• [What you need to do]: Every line that holds the word "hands" needs to be copied from the data below.

Collected data:
[Start of section]
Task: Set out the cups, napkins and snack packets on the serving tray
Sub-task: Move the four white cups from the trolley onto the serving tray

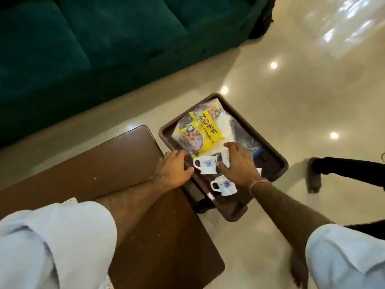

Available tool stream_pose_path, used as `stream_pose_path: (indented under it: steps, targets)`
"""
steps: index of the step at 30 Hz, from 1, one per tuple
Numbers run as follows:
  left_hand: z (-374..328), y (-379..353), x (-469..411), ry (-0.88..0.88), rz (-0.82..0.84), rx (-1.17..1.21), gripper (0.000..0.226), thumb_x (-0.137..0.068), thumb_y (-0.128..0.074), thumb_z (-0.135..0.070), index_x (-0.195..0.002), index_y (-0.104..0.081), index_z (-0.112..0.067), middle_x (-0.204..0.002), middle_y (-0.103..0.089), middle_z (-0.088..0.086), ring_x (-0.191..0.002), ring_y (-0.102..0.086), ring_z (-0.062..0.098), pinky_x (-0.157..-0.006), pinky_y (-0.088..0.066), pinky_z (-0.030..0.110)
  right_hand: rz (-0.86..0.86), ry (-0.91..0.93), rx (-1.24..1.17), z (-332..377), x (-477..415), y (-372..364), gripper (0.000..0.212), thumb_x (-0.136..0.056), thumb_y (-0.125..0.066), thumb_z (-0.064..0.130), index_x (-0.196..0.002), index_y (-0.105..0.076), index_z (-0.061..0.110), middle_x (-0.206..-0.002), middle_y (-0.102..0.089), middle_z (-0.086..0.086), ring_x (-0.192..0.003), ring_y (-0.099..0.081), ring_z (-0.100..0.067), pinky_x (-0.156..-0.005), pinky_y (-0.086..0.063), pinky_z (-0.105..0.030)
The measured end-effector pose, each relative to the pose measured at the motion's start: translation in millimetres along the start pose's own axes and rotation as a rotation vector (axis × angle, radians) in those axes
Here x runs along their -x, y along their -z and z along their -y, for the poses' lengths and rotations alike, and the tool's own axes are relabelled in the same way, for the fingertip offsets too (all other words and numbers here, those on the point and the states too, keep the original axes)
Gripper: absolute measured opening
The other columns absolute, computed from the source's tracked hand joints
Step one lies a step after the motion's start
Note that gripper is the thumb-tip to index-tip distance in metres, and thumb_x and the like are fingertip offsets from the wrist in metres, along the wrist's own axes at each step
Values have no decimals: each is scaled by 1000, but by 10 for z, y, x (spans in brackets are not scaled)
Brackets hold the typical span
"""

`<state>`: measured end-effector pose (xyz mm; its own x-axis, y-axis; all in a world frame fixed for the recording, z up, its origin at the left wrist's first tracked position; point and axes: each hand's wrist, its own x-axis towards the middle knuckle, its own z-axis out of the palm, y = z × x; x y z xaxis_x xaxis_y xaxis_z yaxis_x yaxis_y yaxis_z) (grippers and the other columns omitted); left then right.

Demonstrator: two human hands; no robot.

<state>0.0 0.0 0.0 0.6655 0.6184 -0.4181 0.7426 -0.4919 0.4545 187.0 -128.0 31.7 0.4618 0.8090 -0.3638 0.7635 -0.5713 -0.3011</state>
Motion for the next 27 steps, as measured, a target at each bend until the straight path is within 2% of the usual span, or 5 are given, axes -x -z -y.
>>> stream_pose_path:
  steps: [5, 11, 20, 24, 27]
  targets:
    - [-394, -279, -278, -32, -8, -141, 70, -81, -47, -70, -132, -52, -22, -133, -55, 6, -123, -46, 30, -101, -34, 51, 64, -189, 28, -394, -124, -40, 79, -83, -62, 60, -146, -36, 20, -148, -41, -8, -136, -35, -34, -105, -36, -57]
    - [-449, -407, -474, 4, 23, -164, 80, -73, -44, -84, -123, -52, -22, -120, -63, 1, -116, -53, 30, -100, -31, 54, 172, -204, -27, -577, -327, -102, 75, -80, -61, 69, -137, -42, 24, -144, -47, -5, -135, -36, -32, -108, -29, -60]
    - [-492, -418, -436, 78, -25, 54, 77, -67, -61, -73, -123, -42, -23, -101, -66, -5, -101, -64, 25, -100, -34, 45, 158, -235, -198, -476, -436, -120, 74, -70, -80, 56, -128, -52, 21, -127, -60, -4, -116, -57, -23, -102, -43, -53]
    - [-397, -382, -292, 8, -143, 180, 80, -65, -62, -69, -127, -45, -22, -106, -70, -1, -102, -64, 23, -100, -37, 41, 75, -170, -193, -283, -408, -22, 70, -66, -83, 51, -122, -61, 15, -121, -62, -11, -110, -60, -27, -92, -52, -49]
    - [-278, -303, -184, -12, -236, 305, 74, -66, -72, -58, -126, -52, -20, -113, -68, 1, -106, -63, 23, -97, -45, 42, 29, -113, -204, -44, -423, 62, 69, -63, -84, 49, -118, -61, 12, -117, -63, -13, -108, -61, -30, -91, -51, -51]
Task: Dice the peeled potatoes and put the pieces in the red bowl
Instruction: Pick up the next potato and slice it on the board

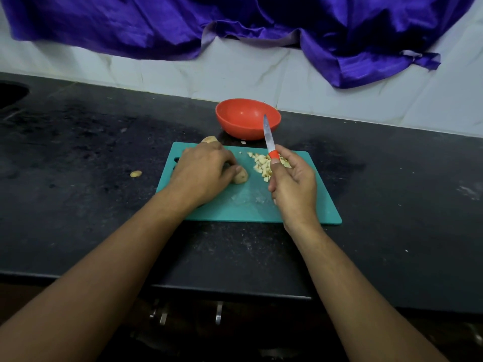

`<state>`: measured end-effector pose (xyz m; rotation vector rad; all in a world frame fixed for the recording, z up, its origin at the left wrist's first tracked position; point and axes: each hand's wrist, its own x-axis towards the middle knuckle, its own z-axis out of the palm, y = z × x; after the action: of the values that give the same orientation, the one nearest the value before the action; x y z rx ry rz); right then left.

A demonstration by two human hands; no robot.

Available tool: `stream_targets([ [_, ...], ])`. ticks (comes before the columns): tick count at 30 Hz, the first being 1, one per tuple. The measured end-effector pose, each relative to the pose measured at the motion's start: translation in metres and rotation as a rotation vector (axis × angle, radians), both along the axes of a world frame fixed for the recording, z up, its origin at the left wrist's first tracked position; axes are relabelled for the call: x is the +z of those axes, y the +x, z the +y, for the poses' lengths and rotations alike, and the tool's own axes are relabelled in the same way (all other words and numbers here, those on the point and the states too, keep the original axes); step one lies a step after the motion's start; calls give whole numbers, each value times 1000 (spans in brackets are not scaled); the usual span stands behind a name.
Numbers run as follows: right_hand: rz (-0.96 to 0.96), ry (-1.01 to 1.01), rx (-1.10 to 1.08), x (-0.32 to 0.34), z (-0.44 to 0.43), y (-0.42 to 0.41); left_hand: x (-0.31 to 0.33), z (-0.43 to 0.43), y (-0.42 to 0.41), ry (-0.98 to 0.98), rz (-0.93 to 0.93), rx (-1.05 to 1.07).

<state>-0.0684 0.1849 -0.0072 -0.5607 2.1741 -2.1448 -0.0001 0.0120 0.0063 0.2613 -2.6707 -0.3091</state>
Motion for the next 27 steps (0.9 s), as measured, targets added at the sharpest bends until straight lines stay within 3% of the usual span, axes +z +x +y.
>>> stream_targets([
  [5,34,81,35,-3,0,2,-1,-1,4,155,-15,-120],
  [14,93,250,57,-5,0,-3,-7,-1,-1,265,15,-27],
  [19,367,589,3,0,11,7,-8,1,-2,256,42,39],
  [22,430,700,-19,2,11,13,-8,3,-4,243,57,66],
  [24,390,678,-18,4,9,9,-10,5,-6,238,65,73],
  [27,143,464,57,10,5,-1,-10,3,-5,249,54,72],
])
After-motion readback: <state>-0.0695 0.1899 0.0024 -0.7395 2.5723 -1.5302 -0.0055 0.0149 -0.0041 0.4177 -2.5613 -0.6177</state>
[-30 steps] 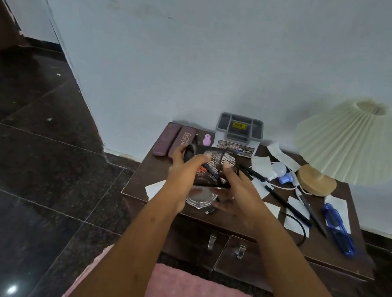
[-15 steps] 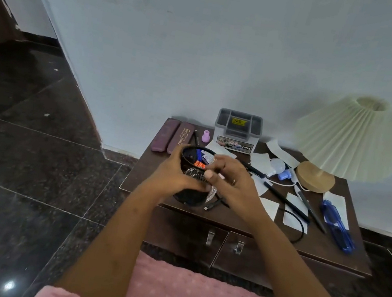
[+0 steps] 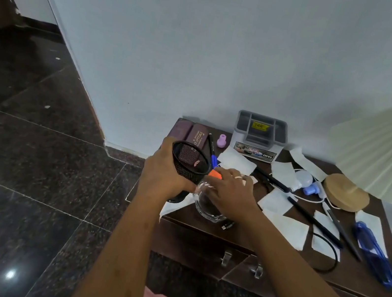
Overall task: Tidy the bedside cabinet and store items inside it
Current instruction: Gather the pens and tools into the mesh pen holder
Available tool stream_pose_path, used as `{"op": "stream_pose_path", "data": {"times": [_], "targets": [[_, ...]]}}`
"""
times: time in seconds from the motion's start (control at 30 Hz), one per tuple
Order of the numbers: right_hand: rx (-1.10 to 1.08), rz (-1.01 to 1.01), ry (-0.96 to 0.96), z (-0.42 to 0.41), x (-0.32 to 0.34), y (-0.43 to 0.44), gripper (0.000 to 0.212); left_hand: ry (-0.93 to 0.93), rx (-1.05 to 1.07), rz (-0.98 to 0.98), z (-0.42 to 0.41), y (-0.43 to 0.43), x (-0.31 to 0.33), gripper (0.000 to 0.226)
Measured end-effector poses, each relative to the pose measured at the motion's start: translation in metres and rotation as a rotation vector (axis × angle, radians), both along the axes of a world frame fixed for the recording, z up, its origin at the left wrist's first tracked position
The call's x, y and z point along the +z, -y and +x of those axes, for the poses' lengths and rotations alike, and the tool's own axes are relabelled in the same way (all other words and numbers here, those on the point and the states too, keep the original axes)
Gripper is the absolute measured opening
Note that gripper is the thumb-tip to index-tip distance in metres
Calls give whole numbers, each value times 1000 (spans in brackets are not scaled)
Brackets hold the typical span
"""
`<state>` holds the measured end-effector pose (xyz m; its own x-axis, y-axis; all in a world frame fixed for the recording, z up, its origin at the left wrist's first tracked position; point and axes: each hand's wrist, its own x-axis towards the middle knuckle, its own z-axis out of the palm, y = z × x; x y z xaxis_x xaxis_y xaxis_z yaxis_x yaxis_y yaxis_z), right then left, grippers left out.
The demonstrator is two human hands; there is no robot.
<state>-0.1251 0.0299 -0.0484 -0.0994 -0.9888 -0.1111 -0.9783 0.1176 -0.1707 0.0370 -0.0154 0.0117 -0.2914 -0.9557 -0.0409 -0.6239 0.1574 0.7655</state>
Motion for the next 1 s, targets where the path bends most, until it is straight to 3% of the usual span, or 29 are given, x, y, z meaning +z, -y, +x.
{"op": "stream_pose_path", "data": {"times": [0.27,0.57,0.73,0.93,1.0], "targets": [[-101,59,-54,1,-3,12,40,78,-83,10,1,-3,5,96],[-56,63,-83,-14,-8,7,40,122,-82,14,-4,-11,8,99],[-49,-110,-55,-26,-10,5,31,140,-80,-4,-7,-11,7,100],[-109,-239,250,-35,-10,11,27,134,-95,-5,-5,-6,5,96],[-193,-379,392,-34,1,13,19,147,-105,-7,-4,-5,6,98]]}}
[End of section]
• [Exercise output]:
Demonstrator: two human hands; no robot.
A demonstration by two human hands; no robot.
The demonstrator is two human hands; there is no robot.

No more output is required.